Scientific Glass Incorporated: Inventory Management (Brief Case) Custom Case Solution & Analysis
1. Evidence Brief (Case Researcher)
Financial Metrics:
- Annual inventory carrying cost: Estimated at 25% of inventory value (Exhibit 1).
- Inventory turnover: Scientific Glass (SGI) turns stock 4.2 times per year, compared to industry leaders at 8.0+ (Paragraph 3).

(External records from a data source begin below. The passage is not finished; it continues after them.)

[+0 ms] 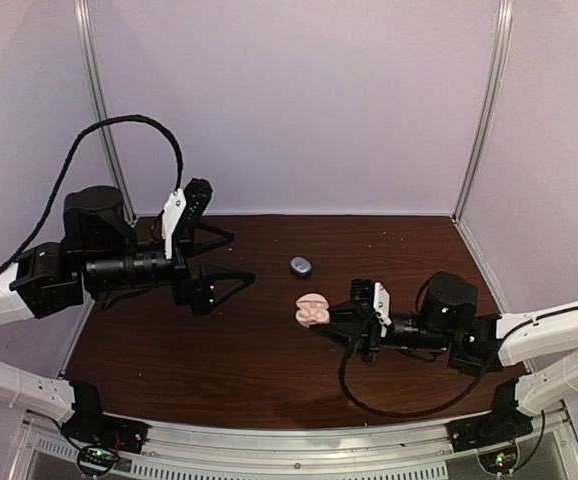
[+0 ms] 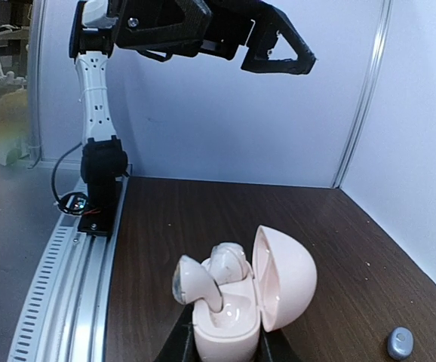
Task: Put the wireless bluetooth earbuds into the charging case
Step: Adjust the right earbud in the right side groove of the charging case.
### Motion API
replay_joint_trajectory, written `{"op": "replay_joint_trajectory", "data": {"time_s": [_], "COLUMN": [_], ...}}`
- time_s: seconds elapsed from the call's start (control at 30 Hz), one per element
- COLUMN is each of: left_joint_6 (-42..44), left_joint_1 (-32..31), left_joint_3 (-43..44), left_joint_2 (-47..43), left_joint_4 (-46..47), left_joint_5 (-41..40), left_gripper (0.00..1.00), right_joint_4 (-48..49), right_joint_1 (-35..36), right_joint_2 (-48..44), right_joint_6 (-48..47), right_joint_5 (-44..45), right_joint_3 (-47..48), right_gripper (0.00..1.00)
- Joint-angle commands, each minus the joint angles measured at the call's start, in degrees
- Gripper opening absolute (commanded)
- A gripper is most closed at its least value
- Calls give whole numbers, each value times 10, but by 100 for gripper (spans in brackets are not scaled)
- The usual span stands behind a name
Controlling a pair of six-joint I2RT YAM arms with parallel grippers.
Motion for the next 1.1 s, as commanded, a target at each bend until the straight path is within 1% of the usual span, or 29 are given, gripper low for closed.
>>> {"op": "replay_joint_trajectory", "data": {"time_s": [0.0,0.07,0.13,0.3,0.4,0.57,0.87,1.07], "left_joint_6": [79,110,148,212,226,243,248,248], "left_joint_1": [2,-4,-17,-56,-67,-82,-83,-85], "left_joint_3": [13,18,17,26,34,58,75,78], "left_joint_2": [28,47,57,83,100,136,171,183], "left_joint_4": [72,62,61,57,54,38,38,39], "left_joint_5": [84,123,144,157,173,162,154,132], "left_gripper": [98,98,98,98,98,98,98,97], "right_joint_4": [-50,-63,-73,-87,-93,-100,-108,-103], "right_joint_1": [-10,-13,-16,-22,-23,-23,-23,-23], "right_joint_2": [-38,-46,-50,-51,-51,-47,-33,-29], "right_joint_6": [50,59,67,84,85,82,78,80], "right_joint_5": [-104,-123,-140,-173,-178,-187,-204,-207], "right_joint_3": [22,27,31,36,36,40,51,48], "right_gripper": [0,0,0,0,0,0,0,0]}}
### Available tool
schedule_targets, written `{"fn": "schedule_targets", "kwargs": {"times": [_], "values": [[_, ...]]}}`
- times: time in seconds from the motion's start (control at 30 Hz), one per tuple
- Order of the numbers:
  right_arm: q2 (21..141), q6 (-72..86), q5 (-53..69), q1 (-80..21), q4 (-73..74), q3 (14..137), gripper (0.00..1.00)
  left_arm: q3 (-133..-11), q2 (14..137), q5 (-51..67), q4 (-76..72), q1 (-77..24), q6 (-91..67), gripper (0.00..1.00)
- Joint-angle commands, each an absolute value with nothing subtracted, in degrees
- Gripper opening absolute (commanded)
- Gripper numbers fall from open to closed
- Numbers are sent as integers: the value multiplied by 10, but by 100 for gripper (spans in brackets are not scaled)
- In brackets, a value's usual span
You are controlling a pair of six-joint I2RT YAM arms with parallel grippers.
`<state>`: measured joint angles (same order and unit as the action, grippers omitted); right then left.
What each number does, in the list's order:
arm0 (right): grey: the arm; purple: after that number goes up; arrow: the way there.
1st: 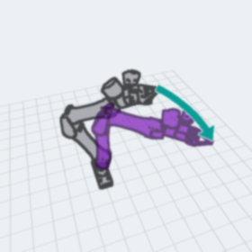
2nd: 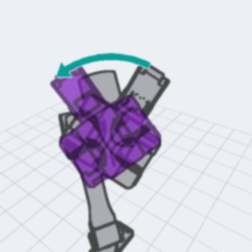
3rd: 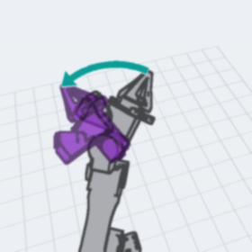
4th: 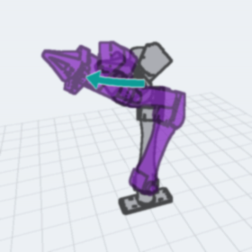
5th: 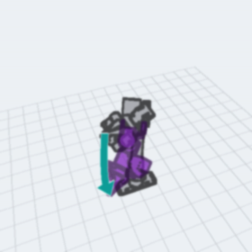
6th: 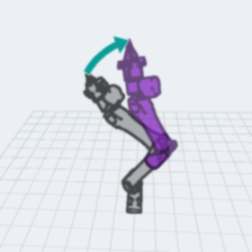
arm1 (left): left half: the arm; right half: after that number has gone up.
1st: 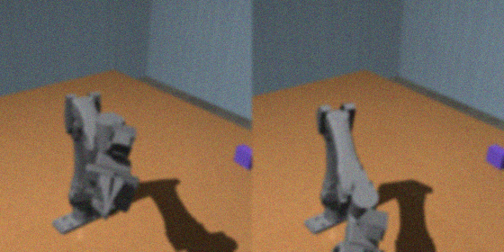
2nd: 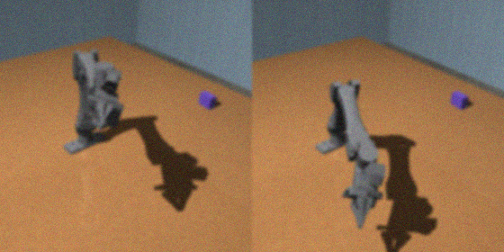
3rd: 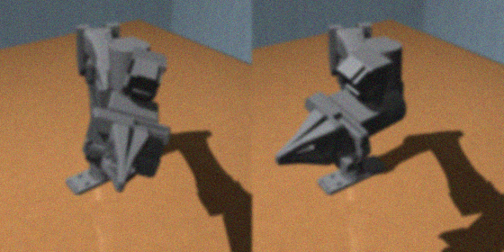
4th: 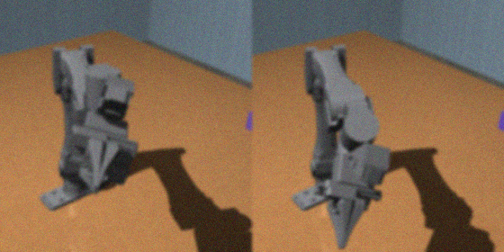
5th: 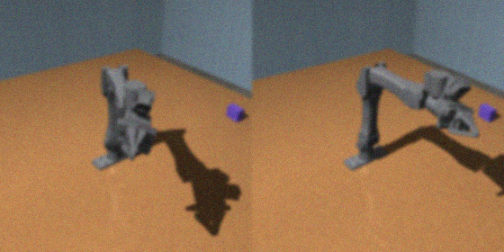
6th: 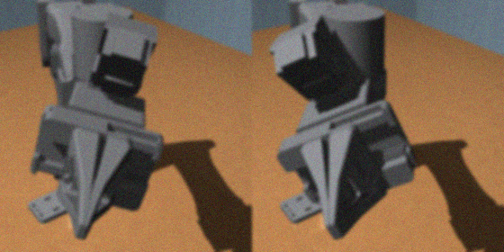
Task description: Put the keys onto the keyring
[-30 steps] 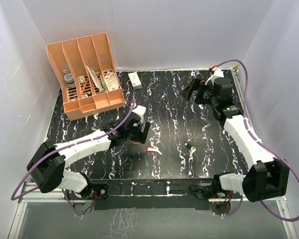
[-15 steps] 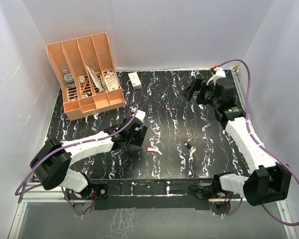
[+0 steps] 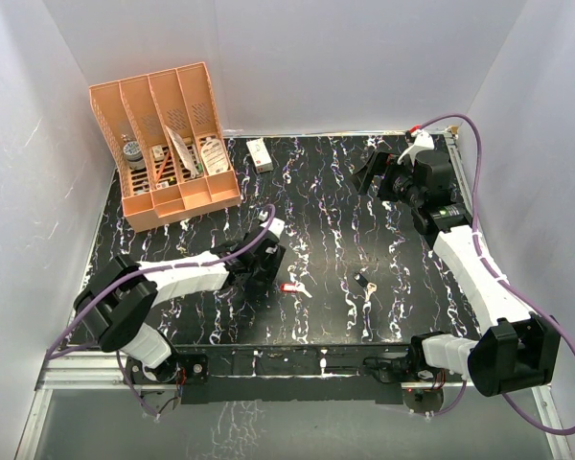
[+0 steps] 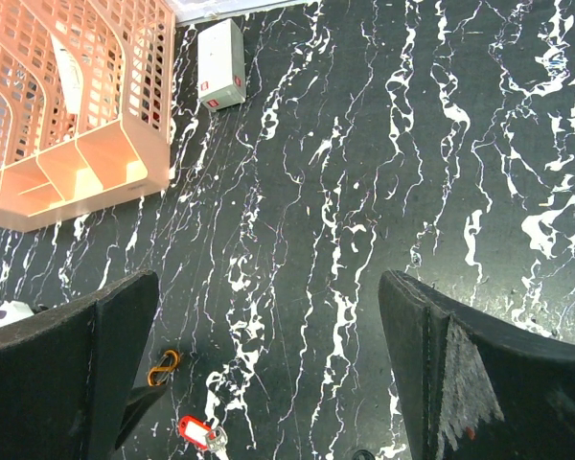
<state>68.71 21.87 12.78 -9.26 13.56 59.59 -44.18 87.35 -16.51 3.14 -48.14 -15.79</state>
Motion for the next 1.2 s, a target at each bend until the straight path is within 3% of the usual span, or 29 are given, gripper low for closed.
{"fn": "schedule_targets", "kwargs": {"times": [0.0, 1.17], "values": [[676, 208, 117, -93, 124, 626, 98, -444, 881, -167, 21, -483, -152, 56], [680, 203, 115, -93, 125, 627, 98, -457, 913, -172, 29, -483, -148, 43]]}}
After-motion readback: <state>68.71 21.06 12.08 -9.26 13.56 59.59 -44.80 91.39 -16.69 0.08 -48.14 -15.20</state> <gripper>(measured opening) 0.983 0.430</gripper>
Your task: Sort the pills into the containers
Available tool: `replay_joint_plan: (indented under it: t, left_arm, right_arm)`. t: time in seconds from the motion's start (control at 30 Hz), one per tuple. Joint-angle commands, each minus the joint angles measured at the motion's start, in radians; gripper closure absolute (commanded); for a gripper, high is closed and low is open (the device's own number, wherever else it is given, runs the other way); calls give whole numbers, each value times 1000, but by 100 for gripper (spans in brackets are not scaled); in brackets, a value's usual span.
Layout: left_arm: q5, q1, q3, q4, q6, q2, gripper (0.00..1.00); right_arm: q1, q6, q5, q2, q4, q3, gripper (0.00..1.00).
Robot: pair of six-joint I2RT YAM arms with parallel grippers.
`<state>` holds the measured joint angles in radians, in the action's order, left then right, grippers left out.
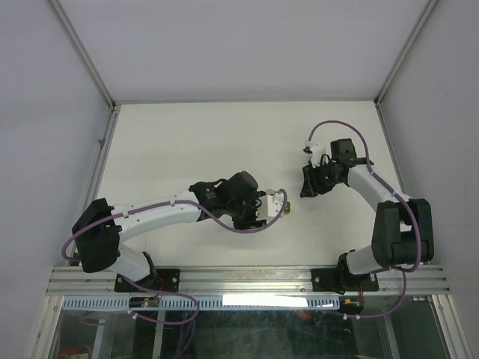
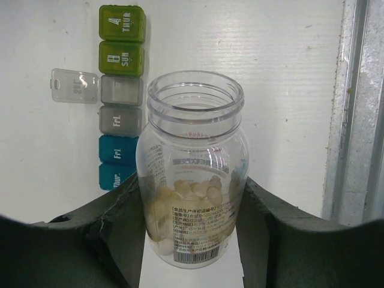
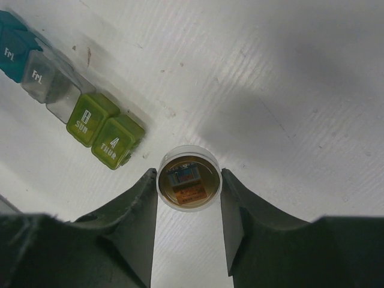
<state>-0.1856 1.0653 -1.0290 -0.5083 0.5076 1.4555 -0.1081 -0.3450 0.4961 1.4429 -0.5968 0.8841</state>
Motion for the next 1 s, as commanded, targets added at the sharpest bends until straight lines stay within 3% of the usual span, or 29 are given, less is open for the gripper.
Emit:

- Stockout costs: Lost profit on a typical order is $400; customer retention risk is cited as high (Paragraph 5).
Operational Facts:
- Product mix: 1,500 SKUs ranging from high-volume, low-margin glassware to low-volume, high-margin specialty items (Paragraph 2).
- Lead times: Supplier lead times vary from 2 days to 6 weeks depending on the vendor location and item complexity (Exhibit 2).
- Warehouse capacity: Currently operating at 92% utilization, creating bottlenecks for receiving and order picking (Paragraph 4).
Stakeholder Positions:
- Operations Manager: Advocates for a centralized warehouse to reduce headcount costs.
- Sales Director: Argues that current inventory levels are insufficient, causing frequent stockouts and threatening client relationships.
- CFO: Concerned about working capital tied up in slow-moving inventory.
Information Gaps:
- Granular SKU-level demand volatility data is missing.
- Specific breakdown of order fulfillment costs vs. storage costs is not provided.
2. Strategic Analysis (Strategic Analyst)
Core Strategic Question
How should SGI optimize its inventory management to balance working capital efficiency with service levels in a high-SKU, high-variability environment?
Structural Analysis
- ABC Analysis: 20% of SKUs account for 80% of volume. Current uniform management fails to prioritize these items.
- Value Chain: The warehouse is a bottleneck, not a service center. Inventory policy is currently reactive, driven by sales complaints rather than consumption data.
Strategic Options
- Option 1: Tiered Inventory Classification (Recommended). Implement ABC/XYZ analysis. Apply JIT for high-volume items and safety-stock buffers for high-margin, low-volume items. Reduces carrying costs by 15% while protecting service levels for top clients.
- Option 2: Vendor Managed Inventory (VMI). Shift stockholding risk to suppliers. High implementation cost and requires significant trust/IT integration. Rejected due to current supplier base instability.
- Option 3: Centralized Distribution. Consolidate regional hubs. Improves visibility but increases shipping times to key markets. Rejected as it risks the service-level KPI.
Preliminary Recommendation: Option 1. It addresses the primary cost driver (carrying costs) without requiring external supplier cooperation or capital-intensive warehouse expansion.
3. Implementation Roadmap (Implementation Specialist)
Critical Path
- Data Cleansing (Weeks 1-4): Standardize SKU data and demand patterns.
- Segmentation (Weeks 5-6): Categorize items into ABC/XYZ buckets.
- Policy Adjustment (Weeks 7-10): Update reorder points and safety stock levels in ERP.
Key Constraints
- Data Accuracy: Current inventory system records are notoriously unreliable.
- Sales Buy-in: Sales team will resist any reduction in stock levels for fear of stockouts.
Risk-Adjusted Implementation
Start with a pilot program on the top 100 SKUs. This limits exposure if the model fails and provides a proof-of-concept to gain organizational buy-in. Build a 2-week buffer into the ERP transition to account for legacy system integration errors.
4. Executive Review and BLUF (Executive Critic)
BLUF
SGI suffers from a lack of inventory discipline. The company treats all SKUs as equal, resulting in bloated working capital and persistent stockouts. The path forward is not a warehouse overhaul or supplier negotiation, but an internal segmentation strategy. By applying an ABC/XYZ classification, SGI can reduce carrying costs while prioritizing high-margin items. The proposed pilot program is the correct approach to mitigate disruption. The strategy is approved for immediate implementation, provided the data integrity issues are addressed prior to automated reorder triggers being enabled.
Dangerous Assumption
The analysis assumes the current ERP system can handle differentiated logic for tiered inventory without significant customization or failure.
Unaddressed Risks
- Systemic Latency: If the ERP update takes longer than four weeks, the pilot will run on stale data, leading to incorrect reorder points.
- Human Error: Warehouse staff may bypass new protocols if they perceive them as increasing their workload during the transition.
Unconsidered Alternative
Direct-to-consumer drop shipping for low-volume, specialty items. This would remove these SKUs from the warehouse entirely, freeing up space and capital without requiring management of safety stock for those items.